Goal of the exercise =
Your answer should consist of the listing, repeated exactly.

Information supplied =
|---|
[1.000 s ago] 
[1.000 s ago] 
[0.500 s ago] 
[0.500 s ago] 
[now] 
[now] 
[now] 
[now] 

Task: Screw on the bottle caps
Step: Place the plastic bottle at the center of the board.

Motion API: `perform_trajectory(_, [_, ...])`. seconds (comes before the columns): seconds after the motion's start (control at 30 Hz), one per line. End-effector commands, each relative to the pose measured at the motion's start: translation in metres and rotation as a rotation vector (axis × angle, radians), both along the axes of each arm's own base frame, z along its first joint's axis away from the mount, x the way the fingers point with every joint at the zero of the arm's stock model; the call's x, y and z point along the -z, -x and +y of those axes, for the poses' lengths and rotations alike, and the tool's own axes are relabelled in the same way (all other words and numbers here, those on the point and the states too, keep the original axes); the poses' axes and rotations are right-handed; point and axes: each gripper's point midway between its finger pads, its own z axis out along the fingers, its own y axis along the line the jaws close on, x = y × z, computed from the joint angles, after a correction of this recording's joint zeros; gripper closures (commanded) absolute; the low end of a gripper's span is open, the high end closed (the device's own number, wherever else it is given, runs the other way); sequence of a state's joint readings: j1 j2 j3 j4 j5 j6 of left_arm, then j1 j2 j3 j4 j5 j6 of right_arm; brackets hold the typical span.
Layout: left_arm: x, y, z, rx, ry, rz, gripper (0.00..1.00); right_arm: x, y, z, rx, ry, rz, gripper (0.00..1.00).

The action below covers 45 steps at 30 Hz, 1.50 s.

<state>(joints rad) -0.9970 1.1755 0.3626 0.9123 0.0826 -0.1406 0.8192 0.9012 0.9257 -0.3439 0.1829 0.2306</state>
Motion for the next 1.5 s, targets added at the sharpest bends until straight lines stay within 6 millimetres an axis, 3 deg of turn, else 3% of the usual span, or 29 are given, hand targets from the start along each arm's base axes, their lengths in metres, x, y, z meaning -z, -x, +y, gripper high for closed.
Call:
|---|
Solution below =
[1.000 s ago] 
[1.000 s ago] 
[0.500 s ago] 
[0.500 s ago] 
[now] 
[now] 
[now] 
[now] 

Task: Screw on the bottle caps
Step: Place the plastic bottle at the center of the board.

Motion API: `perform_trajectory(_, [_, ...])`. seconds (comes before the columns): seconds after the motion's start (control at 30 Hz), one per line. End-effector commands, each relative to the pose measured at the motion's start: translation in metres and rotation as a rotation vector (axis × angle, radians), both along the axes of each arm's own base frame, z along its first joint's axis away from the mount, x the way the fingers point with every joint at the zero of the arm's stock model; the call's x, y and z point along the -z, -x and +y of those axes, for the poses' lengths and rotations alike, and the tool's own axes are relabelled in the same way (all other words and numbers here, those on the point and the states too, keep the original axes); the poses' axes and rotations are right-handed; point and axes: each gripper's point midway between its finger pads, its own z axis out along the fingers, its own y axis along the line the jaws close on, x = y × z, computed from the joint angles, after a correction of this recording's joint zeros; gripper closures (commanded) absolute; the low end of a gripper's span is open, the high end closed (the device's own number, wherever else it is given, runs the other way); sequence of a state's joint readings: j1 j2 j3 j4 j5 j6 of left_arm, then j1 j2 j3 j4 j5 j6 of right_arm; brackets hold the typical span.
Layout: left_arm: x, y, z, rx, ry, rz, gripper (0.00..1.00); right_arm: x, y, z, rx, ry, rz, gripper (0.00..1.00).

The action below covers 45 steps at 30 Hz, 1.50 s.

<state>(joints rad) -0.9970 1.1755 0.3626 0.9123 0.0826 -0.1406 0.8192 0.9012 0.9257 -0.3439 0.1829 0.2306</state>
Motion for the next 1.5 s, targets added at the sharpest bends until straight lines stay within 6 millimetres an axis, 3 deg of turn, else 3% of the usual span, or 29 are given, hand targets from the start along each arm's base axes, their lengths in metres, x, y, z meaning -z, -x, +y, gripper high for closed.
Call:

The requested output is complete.